Au troisième jour de turbulences boursières, les réactions paraissent contrastées entre les différents marchés. Si l'Europe et l'Amérique du Nord présentent des profils assez homogènes - hausse en première moitié de séance, baisse l'après-midi pour terminer sur une note légèrement baissière -, les corbeilles asiatiques montrent des situations beaucoup plus différenciées. Ainsi, la Bourse de Manille aux Philippines s'est distinguée en affichant une progression de 4% à 3190 points jeudi. Celle d'Ho-Chi-Minh-Ville au Vietnam a atteint mercredi son record historique, à 1165 points, avant de décrocher jeudi, deux jours après les autres. Celle de Bangkok a traversé la crise comme si elle n'existait pas.

Ces écarts entre les indices des marchés de la région mettent en lumière le caractère encore fortement disparate et peu internationalisé de la plupart des places boursières. Hormis Hongkong, Singapour et naturellement Tokyo, la plupart des places asiatiques traitent de sociétés essentiellement indigènes drainant des investissements en bonne partie locaux. Si la part des investisseurs étrangers, notamment les fonds spécialisés dans les actions émergentes, peut s'avérer importante au niveau de chaque marché, la proportion de chacun d'eux dans les portefeuilles des professionnels internationaux demeure réduite. Ces marchés sont par ailleurs encore modestes en volumes. La capitalisation de la Bourse de Ho-Chi-Minh-Ville s'élève ainsi à 15 milliards de dollars, soit celle d'une grosse société cotée en Bourse suisse.

Hausse de 190% en un an

La modestie de leur taille ne les empêche pas d'afficher des progressions alléchantes. Avec sa performance de jeudi, Manille a affiché le rebond de loin le plus important de toutes les places emportées par la tourmente. Ce succès doit cependant être relativisé par le plongeon qu'elle a subi la veille, de 7,5%. Elle n'a donc pas encore rattrapé son retard même si elle a pris la bonne voie pour le faire. Ho-Chi-Minh-Ville, pour sa part, a enregistré une progression de 55% depuis le début de l'année et de 190% en un an. Même si l'économie vietnamienne croît au rythme de ses voisins, l'explosion de son indice majeur est difficile à justifier en l'absence de ratios comme le rapport prix/bénéfice.
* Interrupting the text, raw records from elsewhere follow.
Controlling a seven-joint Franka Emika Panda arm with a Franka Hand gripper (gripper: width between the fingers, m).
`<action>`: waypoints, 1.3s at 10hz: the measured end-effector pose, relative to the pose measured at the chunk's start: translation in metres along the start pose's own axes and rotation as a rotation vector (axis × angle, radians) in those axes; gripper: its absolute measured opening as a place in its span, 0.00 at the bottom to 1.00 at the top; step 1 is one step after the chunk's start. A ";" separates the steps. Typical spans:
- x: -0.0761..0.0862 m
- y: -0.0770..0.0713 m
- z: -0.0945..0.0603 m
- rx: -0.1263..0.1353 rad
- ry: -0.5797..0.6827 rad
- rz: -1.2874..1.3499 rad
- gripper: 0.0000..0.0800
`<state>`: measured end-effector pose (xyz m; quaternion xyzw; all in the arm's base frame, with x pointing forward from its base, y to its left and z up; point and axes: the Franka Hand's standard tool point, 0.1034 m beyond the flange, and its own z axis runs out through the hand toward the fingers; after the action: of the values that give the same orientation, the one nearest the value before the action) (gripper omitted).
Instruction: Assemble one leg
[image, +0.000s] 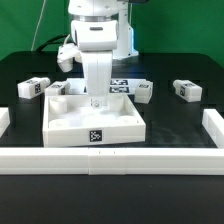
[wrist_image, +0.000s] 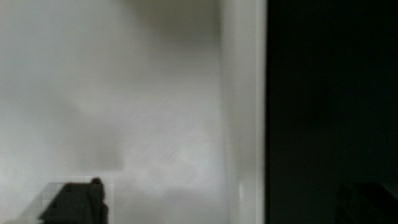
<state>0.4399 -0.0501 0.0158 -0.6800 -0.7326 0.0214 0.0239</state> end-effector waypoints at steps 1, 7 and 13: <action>0.000 -0.001 0.001 0.002 0.001 0.001 0.81; 0.000 -0.001 0.001 0.001 0.000 0.004 0.09; 0.000 -0.001 0.001 0.001 0.000 0.004 0.07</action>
Offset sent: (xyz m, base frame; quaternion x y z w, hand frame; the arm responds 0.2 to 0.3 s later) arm 0.0000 0.0000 0.0000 0.0000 0.0000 0.0000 1.0000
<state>0.4394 -0.0502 0.0151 -0.6815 -0.7311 0.0216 0.0242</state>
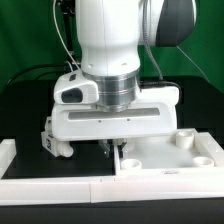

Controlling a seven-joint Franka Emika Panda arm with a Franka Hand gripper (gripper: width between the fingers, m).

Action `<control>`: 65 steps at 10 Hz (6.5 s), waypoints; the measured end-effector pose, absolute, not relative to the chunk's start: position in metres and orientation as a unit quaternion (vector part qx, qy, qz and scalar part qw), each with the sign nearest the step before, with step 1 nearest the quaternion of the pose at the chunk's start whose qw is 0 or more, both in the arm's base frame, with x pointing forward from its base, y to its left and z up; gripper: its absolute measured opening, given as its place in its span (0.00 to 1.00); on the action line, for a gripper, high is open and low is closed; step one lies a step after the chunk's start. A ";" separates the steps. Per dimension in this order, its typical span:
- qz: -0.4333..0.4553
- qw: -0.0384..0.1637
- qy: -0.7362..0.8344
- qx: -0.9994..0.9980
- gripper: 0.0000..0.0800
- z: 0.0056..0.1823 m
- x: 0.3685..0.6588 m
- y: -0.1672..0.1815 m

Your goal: Assemble one leg

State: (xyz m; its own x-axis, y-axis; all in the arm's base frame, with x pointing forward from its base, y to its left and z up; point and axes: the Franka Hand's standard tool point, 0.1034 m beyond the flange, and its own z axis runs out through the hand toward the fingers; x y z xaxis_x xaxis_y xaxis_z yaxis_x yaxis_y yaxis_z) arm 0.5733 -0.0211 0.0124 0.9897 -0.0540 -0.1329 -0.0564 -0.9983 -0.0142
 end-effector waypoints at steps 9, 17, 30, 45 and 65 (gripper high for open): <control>0.108 0.025 0.027 -0.994 0.81 0.048 0.537 -0.008; 0.167 0.018 0.034 -0.985 0.81 0.054 0.477 0.038; 0.437 0.006 0.002 -0.899 0.81 0.025 0.455 0.032; 0.438 0.002 -0.007 -0.899 0.36 0.078 0.478 0.048; -0.241 0.018 -0.020 -0.970 0.36 0.112 0.626 0.101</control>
Offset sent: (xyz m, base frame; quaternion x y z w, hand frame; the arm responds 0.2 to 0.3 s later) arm 0.0000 0.0000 0.0000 0.0000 0.0000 0.0000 1.0000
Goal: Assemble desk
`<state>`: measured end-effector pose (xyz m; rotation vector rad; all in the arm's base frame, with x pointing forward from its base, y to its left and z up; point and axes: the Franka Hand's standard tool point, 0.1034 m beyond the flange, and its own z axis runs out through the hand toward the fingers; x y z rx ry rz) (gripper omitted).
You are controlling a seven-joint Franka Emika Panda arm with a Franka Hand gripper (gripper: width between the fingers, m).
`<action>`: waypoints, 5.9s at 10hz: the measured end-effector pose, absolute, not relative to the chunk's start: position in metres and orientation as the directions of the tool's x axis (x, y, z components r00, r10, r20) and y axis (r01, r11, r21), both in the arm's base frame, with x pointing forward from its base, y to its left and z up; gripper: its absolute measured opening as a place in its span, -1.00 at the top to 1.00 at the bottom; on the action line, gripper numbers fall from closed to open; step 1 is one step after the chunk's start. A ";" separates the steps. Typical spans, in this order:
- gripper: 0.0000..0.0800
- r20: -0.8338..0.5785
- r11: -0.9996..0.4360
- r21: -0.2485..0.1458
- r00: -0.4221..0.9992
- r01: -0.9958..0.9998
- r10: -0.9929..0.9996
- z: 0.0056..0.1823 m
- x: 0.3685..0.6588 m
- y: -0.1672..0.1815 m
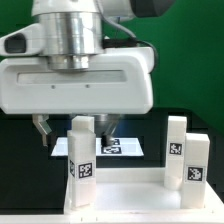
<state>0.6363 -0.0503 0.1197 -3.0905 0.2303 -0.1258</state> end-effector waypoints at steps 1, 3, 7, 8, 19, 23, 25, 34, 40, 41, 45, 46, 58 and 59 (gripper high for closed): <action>-0.62 0.085 -0.996 -0.034 0.994 0.079 0.076 0.119 0.636 -0.043; -0.60 0.105 -0.998 -0.025 0.993 0.056 0.053 0.120 0.636 -0.047; 0.30 0.097 -0.968 -0.052 0.964 -0.244 -0.248 0.118 0.637 -0.048; 0.29 0.098 -0.921 -0.055 0.916 -0.385 -0.389 0.118 0.637 -0.048; 0.29 -0.076 -0.013 -0.124 0.023 -0.992 -0.997 0.116 0.630 -0.061; -0.50 0.022 -0.617 -0.091 0.618 -0.782 -0.786 0.116 0.631 -0.046; -0.58 0.015 -0.754 -0.076 0.756 -0.652 -0.655 0.116 0.629 -0.042; 0.29 0.057 -0.953 -0.024 0.951 -0.302 -0.302 0.119 0.634 -0.044; 0.29 0.014 -0.420 -0.081 0.420 -0.904 -0.907 0.117 0.634 -0.046; 0.29 0.007 -0.346 -0.082 0.347 -0.934 -0.938 0.117 0.634 -0.047; 0.29 -0.094 0.209 -0.085 -0.201 -0.974 -0.975 0.118 0.634 -0.050; 0.29 -0.120 0.367 -0.077 -0.357 -0.927 -0.926 0.116 0.634 -0.049; -0.62 0.042 -0.740 -0.102 0.740 -0.665 -0.671 0.115 0.640 -0.044; -0.33 0.039 -0.714 -0.103 0.714 -0.693 -0.699 0.115 0.640 -0.045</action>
Offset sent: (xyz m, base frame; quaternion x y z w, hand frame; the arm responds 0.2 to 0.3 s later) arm 0.0000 0.0000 0.0000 0.0000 0.0000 0.0000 1.0000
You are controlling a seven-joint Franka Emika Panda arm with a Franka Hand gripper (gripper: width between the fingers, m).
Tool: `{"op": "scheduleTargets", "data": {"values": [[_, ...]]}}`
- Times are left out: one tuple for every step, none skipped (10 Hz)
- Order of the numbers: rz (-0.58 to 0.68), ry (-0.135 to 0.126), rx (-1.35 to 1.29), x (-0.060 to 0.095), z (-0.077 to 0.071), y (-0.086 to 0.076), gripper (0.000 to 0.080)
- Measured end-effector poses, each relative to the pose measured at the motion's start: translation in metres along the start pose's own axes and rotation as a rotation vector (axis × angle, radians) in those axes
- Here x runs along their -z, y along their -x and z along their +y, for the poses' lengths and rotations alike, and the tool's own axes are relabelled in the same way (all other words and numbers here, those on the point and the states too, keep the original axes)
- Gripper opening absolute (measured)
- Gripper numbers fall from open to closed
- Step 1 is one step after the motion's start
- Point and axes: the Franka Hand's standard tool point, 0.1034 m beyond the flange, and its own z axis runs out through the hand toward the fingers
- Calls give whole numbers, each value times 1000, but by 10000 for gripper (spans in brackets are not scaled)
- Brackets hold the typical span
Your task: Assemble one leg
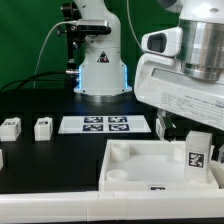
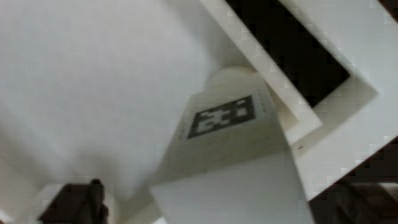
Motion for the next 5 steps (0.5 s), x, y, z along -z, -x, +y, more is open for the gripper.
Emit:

La Bourse de Bangkok détonnepar son calme. En milieu de semaine, alors que tous les indices plongeaient, elle s'est offert le luxe d'une hausse de 3,5%, à 680 points. Cette tendance à rebours des autres marchés est à relativiser. La place avait atteint son record de l'année au début du mois à près de 700 points avant de baisser graduellement en deux temps. Et, surtout, elle tente encore de se remettre de la chute vertigineuse de 15% subie à la mi-décembre à la suite de l'annonce par le gouvernement militaire d'une réintroduction du contrôle des changes.